[Given information — start]

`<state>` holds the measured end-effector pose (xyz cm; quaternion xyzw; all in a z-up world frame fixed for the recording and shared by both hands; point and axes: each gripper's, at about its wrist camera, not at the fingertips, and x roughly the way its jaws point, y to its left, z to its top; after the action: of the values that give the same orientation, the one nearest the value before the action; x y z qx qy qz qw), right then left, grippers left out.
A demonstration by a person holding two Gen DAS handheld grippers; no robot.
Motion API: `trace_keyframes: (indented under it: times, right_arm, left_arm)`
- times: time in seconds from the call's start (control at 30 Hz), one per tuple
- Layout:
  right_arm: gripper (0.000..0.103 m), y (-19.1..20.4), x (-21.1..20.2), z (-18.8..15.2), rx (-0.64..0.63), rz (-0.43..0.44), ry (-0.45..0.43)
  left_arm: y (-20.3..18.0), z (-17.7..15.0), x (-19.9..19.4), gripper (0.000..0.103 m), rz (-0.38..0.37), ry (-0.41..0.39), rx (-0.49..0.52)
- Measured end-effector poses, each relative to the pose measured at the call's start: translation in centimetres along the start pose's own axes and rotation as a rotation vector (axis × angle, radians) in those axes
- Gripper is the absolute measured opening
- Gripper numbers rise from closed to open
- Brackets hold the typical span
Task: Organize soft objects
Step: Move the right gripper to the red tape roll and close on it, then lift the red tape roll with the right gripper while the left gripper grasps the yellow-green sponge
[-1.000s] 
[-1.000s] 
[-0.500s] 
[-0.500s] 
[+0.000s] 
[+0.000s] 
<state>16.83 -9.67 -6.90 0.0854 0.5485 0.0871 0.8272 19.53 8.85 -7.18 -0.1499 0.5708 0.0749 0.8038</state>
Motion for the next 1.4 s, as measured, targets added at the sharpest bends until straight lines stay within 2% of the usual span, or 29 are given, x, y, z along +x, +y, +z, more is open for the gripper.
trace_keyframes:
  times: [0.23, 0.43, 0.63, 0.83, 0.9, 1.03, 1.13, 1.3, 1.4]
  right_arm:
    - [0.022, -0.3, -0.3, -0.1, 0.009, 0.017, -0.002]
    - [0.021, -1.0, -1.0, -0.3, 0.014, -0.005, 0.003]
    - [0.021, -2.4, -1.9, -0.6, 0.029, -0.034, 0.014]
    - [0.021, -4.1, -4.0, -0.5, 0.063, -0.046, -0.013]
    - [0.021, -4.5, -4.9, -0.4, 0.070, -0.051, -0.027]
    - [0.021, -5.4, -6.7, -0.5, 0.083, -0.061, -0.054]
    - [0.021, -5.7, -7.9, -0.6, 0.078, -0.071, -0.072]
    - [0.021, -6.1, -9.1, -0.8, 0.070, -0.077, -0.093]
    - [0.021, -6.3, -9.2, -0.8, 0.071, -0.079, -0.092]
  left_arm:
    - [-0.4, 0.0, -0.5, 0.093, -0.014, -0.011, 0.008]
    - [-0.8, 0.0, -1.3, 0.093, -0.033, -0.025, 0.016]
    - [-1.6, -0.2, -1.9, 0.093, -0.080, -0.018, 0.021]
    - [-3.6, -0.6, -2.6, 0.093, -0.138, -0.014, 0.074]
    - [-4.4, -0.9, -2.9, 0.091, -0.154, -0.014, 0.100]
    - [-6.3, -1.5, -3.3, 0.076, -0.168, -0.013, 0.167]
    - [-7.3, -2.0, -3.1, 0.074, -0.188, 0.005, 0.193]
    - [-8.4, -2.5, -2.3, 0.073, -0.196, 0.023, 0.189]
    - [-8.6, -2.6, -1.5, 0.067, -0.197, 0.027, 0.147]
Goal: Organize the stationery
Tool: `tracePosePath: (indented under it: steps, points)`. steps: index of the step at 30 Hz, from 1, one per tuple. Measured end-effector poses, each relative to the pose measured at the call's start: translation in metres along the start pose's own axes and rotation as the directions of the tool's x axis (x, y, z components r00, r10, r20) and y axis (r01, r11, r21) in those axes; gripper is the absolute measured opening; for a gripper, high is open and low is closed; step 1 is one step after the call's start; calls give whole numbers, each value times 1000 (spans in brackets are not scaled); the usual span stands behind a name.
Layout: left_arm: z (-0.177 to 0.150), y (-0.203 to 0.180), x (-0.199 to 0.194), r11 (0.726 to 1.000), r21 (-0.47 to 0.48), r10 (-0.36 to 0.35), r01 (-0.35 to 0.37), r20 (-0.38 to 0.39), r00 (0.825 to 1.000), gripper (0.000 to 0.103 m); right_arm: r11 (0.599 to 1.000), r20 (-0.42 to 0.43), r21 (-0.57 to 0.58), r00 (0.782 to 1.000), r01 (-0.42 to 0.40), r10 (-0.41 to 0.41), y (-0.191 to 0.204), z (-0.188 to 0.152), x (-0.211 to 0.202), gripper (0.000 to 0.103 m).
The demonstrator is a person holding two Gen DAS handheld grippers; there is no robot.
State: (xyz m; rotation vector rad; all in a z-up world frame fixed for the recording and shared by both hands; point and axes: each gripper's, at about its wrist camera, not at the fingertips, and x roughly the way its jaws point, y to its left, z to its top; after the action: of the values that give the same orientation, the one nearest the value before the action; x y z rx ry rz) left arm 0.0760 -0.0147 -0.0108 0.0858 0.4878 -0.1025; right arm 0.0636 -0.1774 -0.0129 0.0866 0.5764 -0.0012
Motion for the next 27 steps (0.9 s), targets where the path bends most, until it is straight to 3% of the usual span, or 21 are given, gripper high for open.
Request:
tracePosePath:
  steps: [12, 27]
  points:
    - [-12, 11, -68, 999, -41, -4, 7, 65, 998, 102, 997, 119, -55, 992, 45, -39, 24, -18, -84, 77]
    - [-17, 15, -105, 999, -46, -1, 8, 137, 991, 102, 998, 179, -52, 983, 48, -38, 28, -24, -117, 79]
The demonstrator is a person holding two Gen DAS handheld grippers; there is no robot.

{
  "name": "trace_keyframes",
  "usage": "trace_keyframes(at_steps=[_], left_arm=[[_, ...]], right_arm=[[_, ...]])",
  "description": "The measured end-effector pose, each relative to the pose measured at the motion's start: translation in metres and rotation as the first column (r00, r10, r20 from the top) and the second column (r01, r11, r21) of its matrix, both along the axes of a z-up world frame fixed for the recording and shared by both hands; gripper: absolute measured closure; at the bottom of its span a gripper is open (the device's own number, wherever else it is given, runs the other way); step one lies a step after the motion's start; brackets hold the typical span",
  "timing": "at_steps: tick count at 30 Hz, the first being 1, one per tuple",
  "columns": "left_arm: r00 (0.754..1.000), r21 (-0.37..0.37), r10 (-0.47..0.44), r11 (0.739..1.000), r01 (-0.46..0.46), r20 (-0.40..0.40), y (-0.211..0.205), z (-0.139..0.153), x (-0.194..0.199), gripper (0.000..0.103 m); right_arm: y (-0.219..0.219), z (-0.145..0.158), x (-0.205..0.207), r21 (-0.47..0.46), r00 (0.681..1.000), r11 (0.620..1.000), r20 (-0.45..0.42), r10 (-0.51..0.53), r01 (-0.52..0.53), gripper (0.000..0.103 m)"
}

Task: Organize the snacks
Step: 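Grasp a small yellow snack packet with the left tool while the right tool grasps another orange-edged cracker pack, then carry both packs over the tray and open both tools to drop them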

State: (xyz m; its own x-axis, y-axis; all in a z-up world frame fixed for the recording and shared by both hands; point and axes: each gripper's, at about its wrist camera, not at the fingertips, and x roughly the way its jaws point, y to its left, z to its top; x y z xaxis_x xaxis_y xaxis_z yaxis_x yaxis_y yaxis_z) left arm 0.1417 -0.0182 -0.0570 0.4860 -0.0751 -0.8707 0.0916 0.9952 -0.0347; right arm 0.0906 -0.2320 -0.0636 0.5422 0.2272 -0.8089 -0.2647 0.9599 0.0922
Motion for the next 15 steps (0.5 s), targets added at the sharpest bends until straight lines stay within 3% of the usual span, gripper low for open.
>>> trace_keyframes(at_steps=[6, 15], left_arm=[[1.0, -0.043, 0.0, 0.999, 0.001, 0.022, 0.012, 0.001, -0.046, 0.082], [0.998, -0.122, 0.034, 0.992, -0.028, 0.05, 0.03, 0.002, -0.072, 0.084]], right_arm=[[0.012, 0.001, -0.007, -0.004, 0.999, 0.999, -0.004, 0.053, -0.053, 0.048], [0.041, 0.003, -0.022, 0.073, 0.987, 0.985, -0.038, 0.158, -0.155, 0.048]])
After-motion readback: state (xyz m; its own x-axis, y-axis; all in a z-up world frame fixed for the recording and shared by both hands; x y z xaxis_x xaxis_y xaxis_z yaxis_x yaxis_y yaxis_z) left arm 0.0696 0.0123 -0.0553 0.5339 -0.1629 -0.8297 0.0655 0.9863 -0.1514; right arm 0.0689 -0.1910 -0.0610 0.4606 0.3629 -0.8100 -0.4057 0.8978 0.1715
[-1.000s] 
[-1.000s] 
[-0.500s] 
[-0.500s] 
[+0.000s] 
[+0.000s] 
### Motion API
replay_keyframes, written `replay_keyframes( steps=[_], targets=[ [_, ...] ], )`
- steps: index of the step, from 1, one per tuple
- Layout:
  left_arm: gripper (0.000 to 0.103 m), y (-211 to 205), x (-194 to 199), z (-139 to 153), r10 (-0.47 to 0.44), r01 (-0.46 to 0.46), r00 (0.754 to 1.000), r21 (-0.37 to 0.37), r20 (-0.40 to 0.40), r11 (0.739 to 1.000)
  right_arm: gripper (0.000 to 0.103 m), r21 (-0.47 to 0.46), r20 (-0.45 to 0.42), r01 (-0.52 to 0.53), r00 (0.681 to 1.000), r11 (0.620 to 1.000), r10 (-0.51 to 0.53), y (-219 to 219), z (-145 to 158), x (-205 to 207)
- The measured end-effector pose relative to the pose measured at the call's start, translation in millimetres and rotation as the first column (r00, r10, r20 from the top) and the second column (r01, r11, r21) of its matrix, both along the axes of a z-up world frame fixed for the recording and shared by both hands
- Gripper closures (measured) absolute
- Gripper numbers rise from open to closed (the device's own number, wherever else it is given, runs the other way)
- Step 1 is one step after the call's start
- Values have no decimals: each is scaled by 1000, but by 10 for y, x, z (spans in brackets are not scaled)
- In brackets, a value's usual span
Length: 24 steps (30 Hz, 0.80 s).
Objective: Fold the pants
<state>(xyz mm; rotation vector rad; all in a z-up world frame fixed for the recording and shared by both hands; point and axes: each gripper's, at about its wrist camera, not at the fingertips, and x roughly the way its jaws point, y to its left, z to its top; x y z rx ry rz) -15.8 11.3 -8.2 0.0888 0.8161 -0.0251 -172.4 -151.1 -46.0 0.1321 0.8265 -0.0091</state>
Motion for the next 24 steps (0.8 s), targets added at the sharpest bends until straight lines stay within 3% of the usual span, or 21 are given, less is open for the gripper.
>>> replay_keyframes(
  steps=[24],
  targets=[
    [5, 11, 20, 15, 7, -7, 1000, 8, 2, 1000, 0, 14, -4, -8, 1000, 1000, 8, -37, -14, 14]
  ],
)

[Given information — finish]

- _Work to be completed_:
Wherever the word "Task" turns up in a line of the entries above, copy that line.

- _Written reply_:
Task: Organize soft objects
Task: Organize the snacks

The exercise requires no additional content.